DD : Le vin est forcément lié à la gastronomie, quel est ton plat coup de coeur ? Le chef que tu admires ?
TA : En tant que bon valencien, mon plat préféré est la paella ou un bon plat de riz face à la Méditerranée. J’aime aussi beaucoup cuisiner du poisson et des fruits de mer grillés. J’aime essayer toutes sortes de plats et surtout profiter de la gastronomie locale à chaque fois que je voyage. Un chef que j’admire est Paco du restaurant El Xato, dans une petite ville d’Alicante, c’est un restaurant familial de longue date qui a récemment reçu une étoile Michelin et c’est le chef que j’aime le plus car il a su préserver la tradition familiale et se réinventer. Il déclare que même s’il a une étoile Michelin, dans sa cuisine, il fait ce qu’il aime et ce qu’il veut, et c’est pourquoi il est mon préféré.

DD : Un mot pour les nombreux aficionados en France qui ont aimé tes vins et en particulier Parcela 0 ?
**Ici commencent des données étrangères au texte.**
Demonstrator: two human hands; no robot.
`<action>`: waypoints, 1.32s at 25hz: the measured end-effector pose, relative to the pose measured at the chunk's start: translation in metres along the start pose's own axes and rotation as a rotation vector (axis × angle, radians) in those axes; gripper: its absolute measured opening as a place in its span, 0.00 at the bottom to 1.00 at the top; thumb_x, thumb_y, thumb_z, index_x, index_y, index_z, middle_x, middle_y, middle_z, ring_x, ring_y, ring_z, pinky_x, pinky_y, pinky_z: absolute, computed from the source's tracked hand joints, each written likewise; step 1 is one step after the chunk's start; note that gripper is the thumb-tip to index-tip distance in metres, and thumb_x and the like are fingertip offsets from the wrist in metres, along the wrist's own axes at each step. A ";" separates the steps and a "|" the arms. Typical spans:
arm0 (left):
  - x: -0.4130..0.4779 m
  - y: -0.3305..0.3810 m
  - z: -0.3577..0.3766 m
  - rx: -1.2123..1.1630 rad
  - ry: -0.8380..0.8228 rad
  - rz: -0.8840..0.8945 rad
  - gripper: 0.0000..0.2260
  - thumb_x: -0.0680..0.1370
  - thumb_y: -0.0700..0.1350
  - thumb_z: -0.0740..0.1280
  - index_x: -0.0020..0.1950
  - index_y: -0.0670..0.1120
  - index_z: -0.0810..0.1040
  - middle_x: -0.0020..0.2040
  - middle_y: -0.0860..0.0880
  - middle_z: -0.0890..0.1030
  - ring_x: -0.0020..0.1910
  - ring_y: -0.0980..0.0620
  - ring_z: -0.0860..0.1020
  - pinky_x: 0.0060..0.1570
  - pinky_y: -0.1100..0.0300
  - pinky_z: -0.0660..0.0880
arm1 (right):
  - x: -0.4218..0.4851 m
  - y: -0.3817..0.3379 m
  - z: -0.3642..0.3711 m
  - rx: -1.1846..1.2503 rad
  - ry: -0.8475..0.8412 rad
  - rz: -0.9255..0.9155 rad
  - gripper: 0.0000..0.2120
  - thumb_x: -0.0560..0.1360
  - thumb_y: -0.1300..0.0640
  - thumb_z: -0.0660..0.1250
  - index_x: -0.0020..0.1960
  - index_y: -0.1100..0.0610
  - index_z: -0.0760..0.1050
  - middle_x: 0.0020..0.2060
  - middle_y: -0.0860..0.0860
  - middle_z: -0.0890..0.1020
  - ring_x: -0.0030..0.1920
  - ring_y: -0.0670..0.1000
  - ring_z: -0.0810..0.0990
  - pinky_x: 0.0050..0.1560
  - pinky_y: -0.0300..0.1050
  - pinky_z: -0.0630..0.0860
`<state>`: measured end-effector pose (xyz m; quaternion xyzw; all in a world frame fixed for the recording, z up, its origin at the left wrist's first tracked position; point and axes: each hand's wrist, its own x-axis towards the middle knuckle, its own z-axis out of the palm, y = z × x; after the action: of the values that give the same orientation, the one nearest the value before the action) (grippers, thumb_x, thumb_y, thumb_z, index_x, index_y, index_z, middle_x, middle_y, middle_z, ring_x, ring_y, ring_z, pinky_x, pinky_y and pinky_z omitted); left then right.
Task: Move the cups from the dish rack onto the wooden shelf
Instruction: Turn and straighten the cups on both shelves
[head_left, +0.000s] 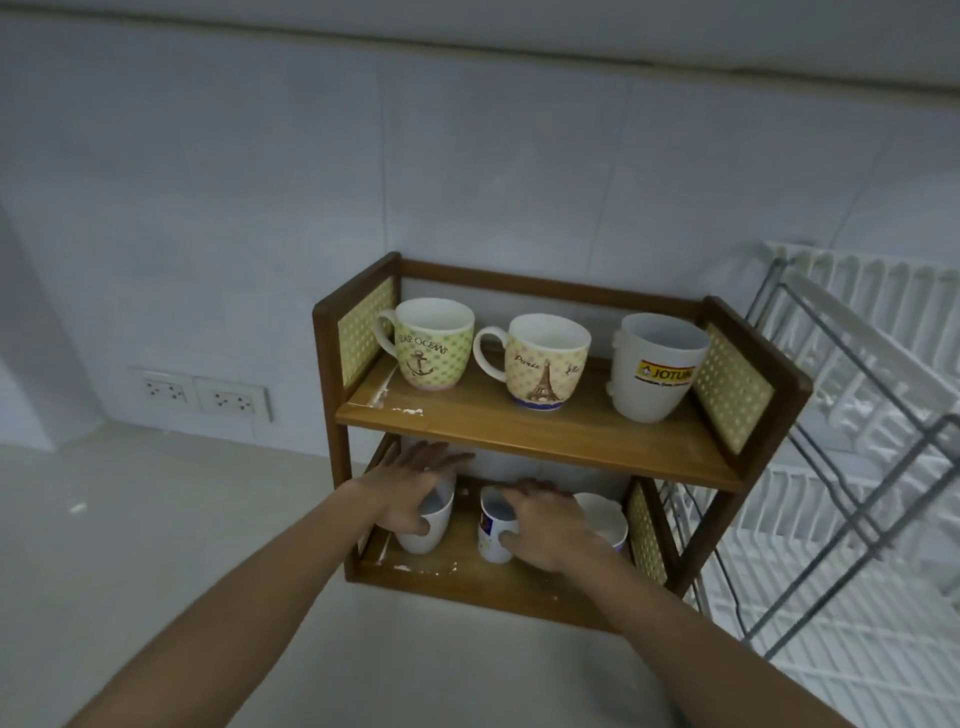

TA : Je suis heureux de savoir que Parcela 0 a tant plu chez nos voisins, car la France, comme l’Italie et l’Espagne, sont les pays avec la plus grande culture du vin et la plus grande richesse en termes de types de vins et de variétés. Je suis aussi particulièrement heureux car Parcela 0 est un vin élaboré principalement avec des cépages indigènes : grenache et mourvèdre qui apportent un caractère et une personnalité très forts mais aussi de l’élégance et de la finesse.